The biggest issue for me was a massive, "so what?" I installed the extension
and did some searches. A few G+ results, nothing else. Okay, I'll search for
things I know some of my friends on facebook have talked about lately.
Nothing. Alright, I'll search for "deadmau5". Nothing. What's this? 80
personal results? Sure, let's check those. Hey, a twitter link!... to someone
I have on G+.

Really not sure what the authors were trying to prove, here. In the end, I got
a snarky logo and the same damned results I would have gotten from Google,
anyway. Removed.

Note: this is not a failing of the extension's author; I just went back and
tried the same searches with the original script and had the same results.

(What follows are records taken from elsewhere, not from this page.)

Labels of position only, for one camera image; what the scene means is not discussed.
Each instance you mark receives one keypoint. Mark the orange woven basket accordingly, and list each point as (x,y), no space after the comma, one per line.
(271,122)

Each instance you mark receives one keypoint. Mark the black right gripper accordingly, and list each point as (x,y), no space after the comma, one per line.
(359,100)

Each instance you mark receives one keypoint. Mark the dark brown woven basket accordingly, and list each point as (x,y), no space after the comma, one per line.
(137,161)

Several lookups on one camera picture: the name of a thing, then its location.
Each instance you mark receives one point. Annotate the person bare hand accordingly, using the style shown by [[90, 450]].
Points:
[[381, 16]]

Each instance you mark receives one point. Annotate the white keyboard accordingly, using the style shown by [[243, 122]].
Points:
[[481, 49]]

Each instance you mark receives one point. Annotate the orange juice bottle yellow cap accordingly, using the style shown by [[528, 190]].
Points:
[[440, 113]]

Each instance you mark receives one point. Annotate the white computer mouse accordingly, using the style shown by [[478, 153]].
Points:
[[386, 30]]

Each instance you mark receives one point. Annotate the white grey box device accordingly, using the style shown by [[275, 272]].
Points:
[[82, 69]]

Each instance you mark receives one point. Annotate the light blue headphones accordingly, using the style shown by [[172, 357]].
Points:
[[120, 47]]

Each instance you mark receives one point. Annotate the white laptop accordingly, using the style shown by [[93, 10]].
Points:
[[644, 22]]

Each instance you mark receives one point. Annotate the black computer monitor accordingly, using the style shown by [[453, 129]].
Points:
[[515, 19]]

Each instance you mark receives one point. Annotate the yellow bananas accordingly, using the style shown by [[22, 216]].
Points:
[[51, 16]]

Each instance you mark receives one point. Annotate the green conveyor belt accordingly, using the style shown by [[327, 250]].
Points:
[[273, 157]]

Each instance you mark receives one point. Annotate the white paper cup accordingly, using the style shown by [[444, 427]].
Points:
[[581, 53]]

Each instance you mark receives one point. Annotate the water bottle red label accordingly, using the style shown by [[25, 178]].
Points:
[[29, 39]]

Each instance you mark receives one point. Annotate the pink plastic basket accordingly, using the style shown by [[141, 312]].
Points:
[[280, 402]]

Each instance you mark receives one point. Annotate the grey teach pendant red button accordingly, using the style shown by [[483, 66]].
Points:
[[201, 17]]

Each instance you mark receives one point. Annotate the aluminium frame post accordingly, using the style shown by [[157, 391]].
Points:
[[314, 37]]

No,
I didn't Google "movies" as they suggested, and nor has anyone since 1999.
When I google "SOPA" without the script, I get a mix of Wikipedia, EFF, and
some relevant links from G+. When I repeat the search with the script, I get
the same thing and a snarky logo.

Instead of chastising Google for not including results from networks that
don't want their social graphs exposed, these "independent engineers" might
want to focus on doing social search themselves. Why aren't we complaining
that facebook doesn't include G+ in _its_ search results? Might it be because
this entire issue is a tempest in a teapot stirred up by companies that wanted
to dominate social search, but were beaten to the punch by a company that
dominates (surprise, surprise) search?

------
libin
Any difference from the existing one on this page?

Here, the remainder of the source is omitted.